2012 : rupture… la présidence se veut exemplaire et simple. Les enfants du couple Hollande-Trierweiler resteront chez eux. François Hollande imposera sa marque sim-pli-ci-té. Pas de showbizz, du classique et une cérémonie devant une cinquantaine d’invités maximum.
A l’heure des symboles et des images… on vous l’a dit simplicité…
François Hollande enverra des signaux, rendra un hommage à Jules Ferry (laïcité et éducation) à Marie Curie (une femme, la recherche)

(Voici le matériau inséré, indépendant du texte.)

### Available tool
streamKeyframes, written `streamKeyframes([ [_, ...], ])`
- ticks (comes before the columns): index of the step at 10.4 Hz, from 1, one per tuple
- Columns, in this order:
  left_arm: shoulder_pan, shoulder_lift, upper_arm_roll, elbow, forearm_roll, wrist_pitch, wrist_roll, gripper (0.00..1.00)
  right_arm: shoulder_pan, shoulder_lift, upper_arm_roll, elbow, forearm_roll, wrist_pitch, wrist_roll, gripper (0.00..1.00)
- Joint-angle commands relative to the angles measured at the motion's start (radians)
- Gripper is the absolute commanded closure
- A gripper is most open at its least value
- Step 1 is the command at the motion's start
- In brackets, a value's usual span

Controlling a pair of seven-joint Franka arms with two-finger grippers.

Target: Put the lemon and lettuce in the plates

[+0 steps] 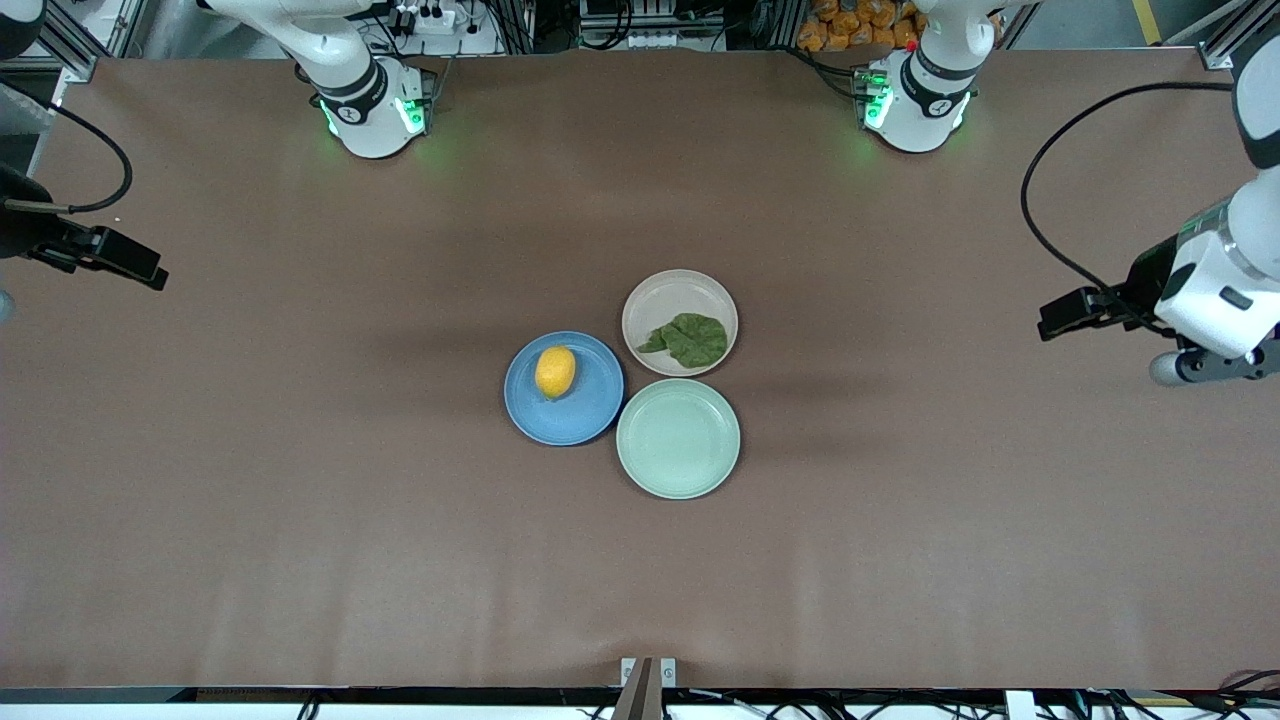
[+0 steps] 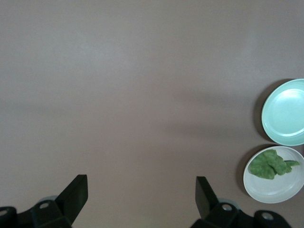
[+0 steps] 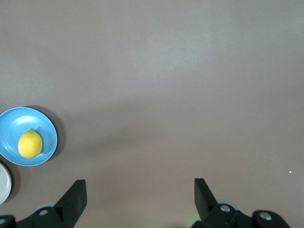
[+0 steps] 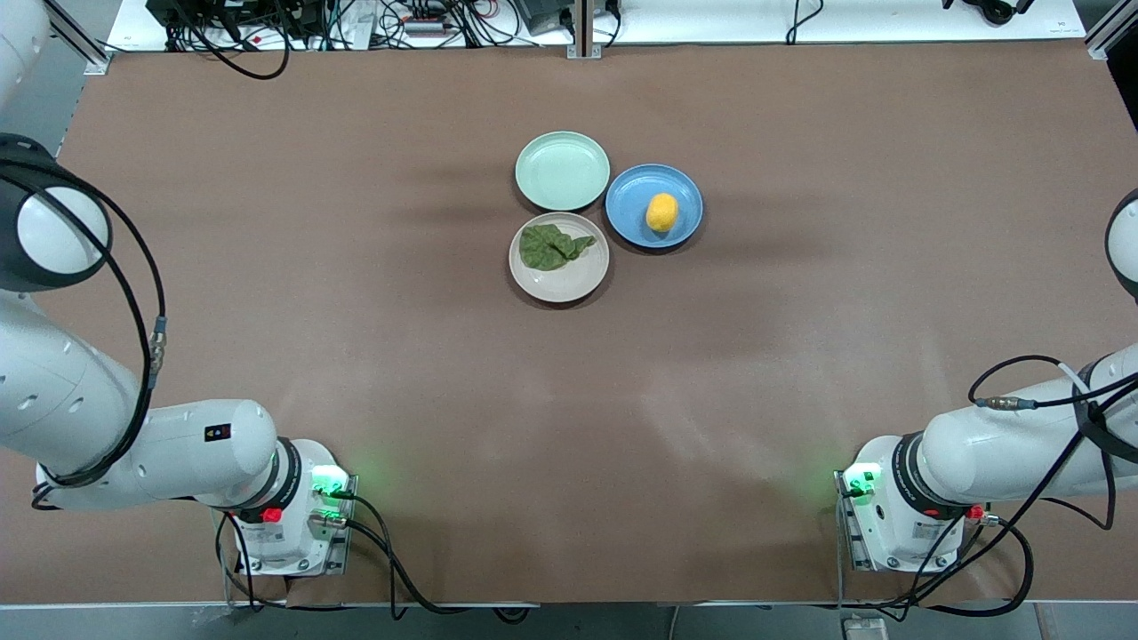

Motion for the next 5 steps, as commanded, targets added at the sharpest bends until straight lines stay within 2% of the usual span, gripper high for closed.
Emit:
streamKeyframes([
  [1,-0.017,-0.059,0.039,-0.002,-0.024,-0.078,0.028,0.00,-0.002,-0.033,0.005,-0.038,-0.004,-0.002,-0.004,0.00],
  [3,-0.099,-0.091,0.133,-0.002,-0.026,-0.124,0.028,0.00,-0.002,-0.044,0.005,-0.058,-0.004,0.007,-0.004,0.00],
  [5,-0.118,-0.108,0.155,-0.002,-0.027,-0.147,0.028,0.00,0.000,-0.042,0.004,-0.058,-0.004,0.007,-0.006,0.00],
])
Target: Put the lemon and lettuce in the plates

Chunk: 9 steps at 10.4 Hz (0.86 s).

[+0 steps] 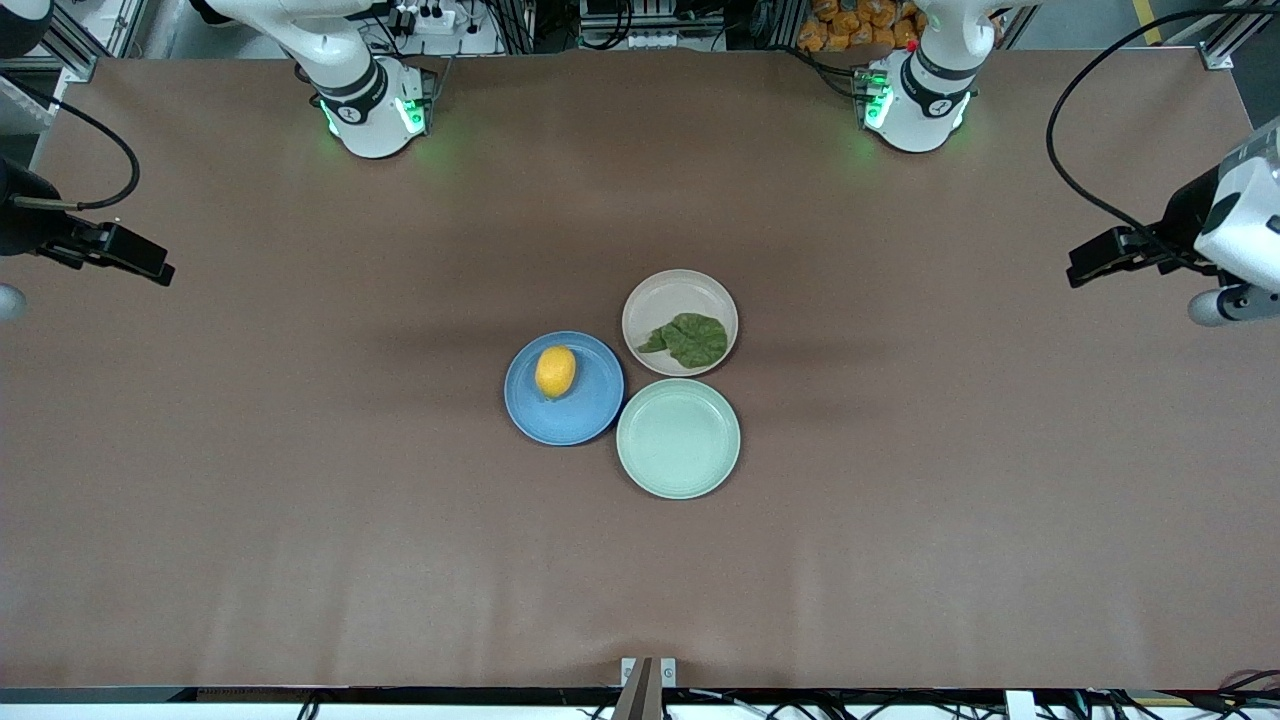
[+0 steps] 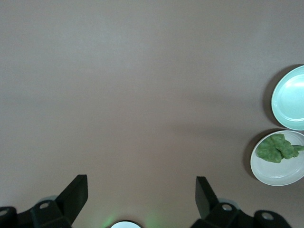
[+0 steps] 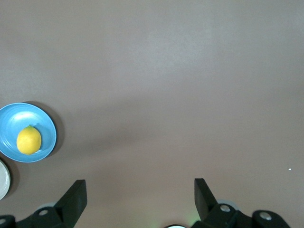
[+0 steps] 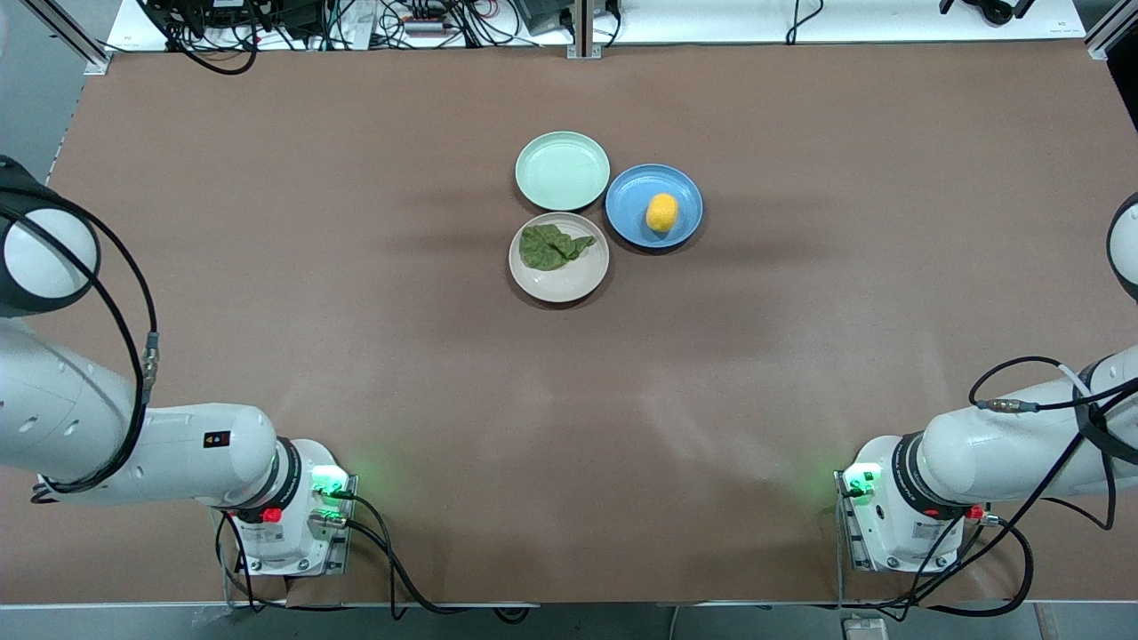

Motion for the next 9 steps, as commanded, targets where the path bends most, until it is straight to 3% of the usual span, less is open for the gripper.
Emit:
streamKeyframes([
  [1,-0.022,-0.042,0.031,-0.006,-0.027,-0.034,0.028,0.00,-0.004,-0.036,0.003,-0.037,-0.004,0.006,-0.004,0.00],
  [4,-0.022,-0.088,0.045,-0.012,-0.027,-0.085,0.040,0.00,-0.010,-0.032,0.003,-0.037,0.012,0.005,-0.001,0.00],
  [9,-0.024,-0.118,0.057,-0.038,-0.030,-0.039,0.038,0.00,-0.024,-0.031,0.005,-0.035,0.022,0.009,-0.047,0.00],
])
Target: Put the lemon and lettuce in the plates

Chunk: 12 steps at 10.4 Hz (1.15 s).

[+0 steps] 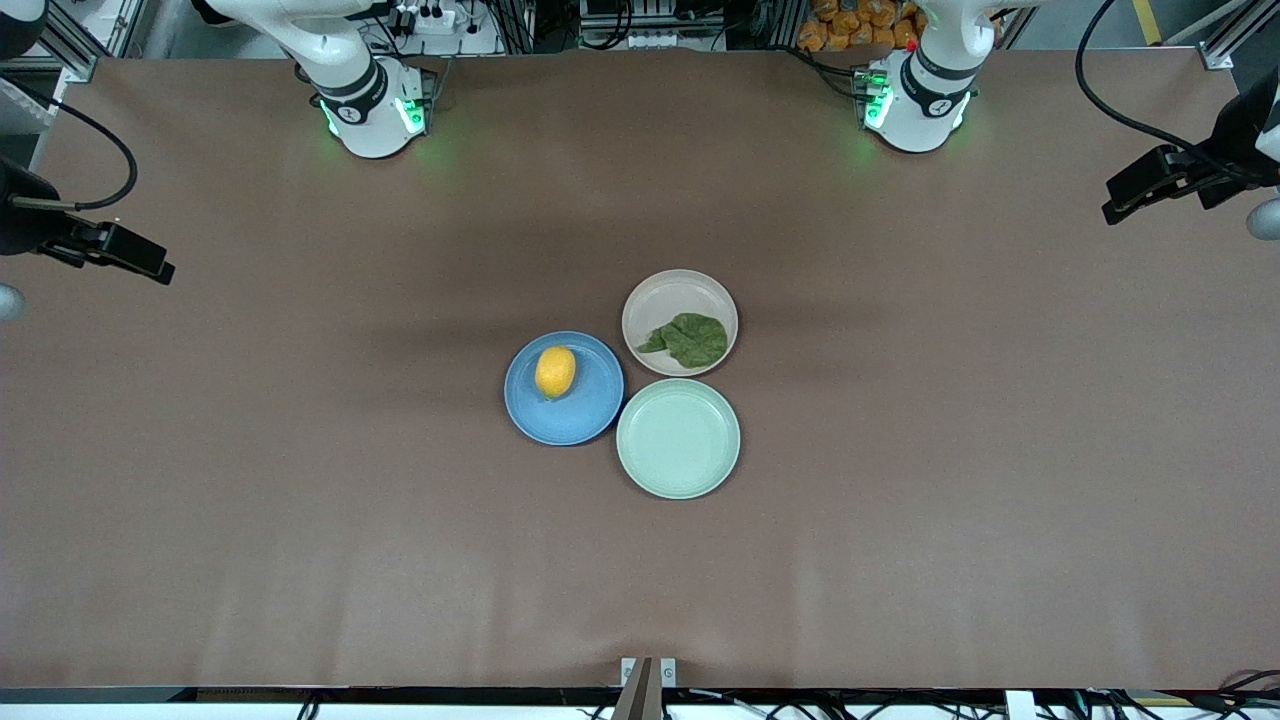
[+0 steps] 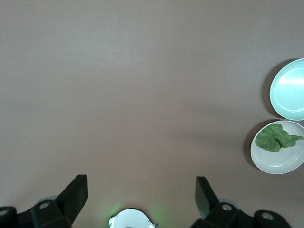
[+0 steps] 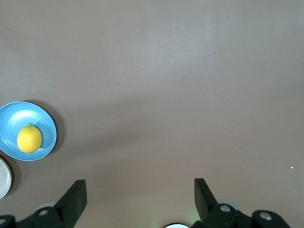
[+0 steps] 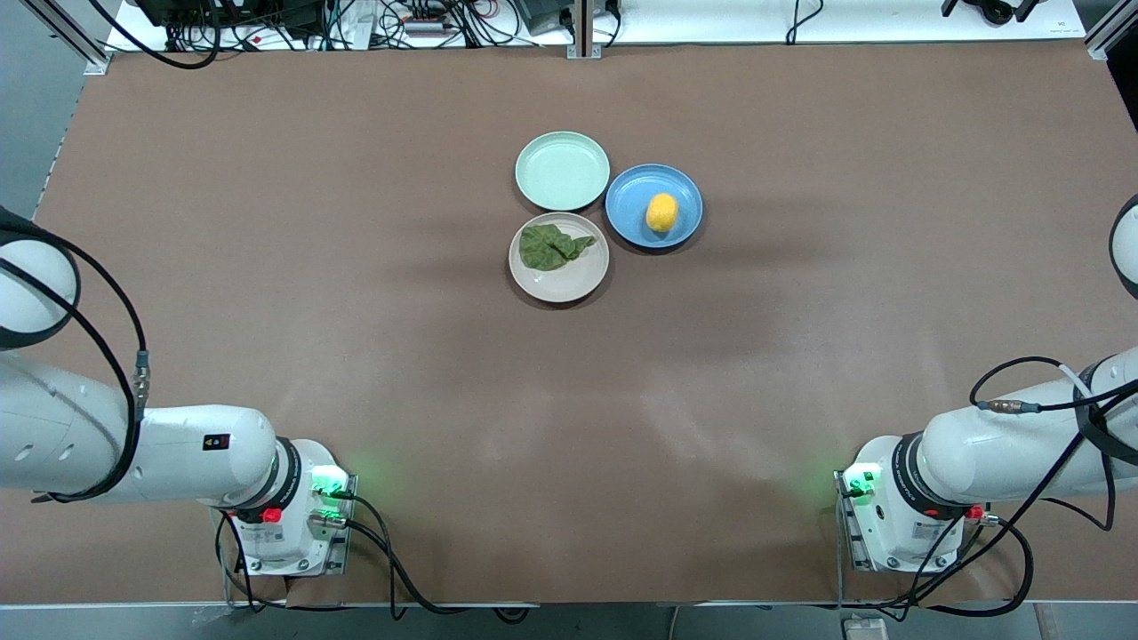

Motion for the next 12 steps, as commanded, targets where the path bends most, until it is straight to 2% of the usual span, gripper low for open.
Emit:
streamKeyframes([
  [1,-0.011,-0.020,0.030,-0.053,-0.027,0.047,0.026,0.00,-0.012,-0.028,0.011,-0.027,0.009,0.008,-0.031,0.00],
  [3,-0.017,-0.031,0.048,-0.089,-0.027,0.090,0.028,0.00,-0.012,-0.028,0.031,-0.027,0.005,0.000,-0.042,0.00],
  [6,-0.054,-0.031,0.058,-0.083,-0.027,0.091,0.032,0.00,-0.013,-0.029,0.077,-0.027,-0.051,-0.006,-0.042,0.00],
  [9,-0.054,-0.013,0.062,-0.081,-0.076,0.091,0.077,0.00,-0.013,-0.029,0.076,-0.027,-0.052,-0.009,-0.088,0.00],
  [12,-0.055,0.012,0.067,-0.063,-0.061,0.091,0.071,0.00,-0.015,-0.029,0.071,-0.027,-0.055,-0.011,-0.126,0.00],
])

Dans la foulée… Bonjour Angela… premier déplacement officiel pour la chancelière allemande. Là aussi le symbole et la volonté de s’attaquer immédiatement à un problème crucial : le couple franco-allemand, le couple orthodoxie budgétaire-relance de la croissance.
Tout est symbole, tout est calculé, organisé, millimétré pour une première journée de présidence qui sera très observée pour deviner si le président veut faire passer d’autres messages.